> _REQUIRED ACTION_:
Only the lines of the data below from the one with "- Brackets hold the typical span" through the one with "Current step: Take" are wanted. Repeat them exactly.

> _INFORMATION PROVIDED_:

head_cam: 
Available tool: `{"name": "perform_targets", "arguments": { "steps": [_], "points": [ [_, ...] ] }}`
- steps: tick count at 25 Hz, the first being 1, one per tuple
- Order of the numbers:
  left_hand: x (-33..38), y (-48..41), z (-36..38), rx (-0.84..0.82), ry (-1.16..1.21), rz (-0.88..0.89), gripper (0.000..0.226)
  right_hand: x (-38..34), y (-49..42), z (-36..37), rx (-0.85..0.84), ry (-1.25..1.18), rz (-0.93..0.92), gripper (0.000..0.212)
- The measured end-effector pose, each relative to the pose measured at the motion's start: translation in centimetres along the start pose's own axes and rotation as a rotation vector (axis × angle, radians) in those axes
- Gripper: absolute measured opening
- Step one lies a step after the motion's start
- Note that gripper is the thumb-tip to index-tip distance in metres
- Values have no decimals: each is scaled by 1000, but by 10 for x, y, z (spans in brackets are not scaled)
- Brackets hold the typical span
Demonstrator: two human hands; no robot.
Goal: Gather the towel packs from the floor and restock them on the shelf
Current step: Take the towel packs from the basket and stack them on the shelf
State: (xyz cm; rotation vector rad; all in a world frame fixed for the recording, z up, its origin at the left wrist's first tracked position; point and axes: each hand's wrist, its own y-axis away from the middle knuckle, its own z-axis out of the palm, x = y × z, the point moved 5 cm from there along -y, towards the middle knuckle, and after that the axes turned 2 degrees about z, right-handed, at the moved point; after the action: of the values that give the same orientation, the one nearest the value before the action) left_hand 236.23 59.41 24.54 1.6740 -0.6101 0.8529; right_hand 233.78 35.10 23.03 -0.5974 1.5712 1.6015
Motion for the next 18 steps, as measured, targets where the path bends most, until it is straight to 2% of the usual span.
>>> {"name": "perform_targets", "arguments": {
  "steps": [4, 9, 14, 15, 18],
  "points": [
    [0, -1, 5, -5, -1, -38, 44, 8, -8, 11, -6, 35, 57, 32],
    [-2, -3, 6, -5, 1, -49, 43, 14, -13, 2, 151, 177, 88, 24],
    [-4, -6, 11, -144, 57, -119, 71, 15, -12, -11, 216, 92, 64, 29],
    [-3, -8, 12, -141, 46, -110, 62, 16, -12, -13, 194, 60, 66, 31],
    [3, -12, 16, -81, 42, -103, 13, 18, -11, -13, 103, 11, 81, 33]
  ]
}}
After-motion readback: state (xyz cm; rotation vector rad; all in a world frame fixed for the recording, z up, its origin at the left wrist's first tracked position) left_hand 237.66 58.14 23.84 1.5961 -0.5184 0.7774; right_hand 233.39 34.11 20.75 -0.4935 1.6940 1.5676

> _EXPECTED ANSWER_:
- Brackets hold the typical span
Demonstrator: two human hands; no robot.
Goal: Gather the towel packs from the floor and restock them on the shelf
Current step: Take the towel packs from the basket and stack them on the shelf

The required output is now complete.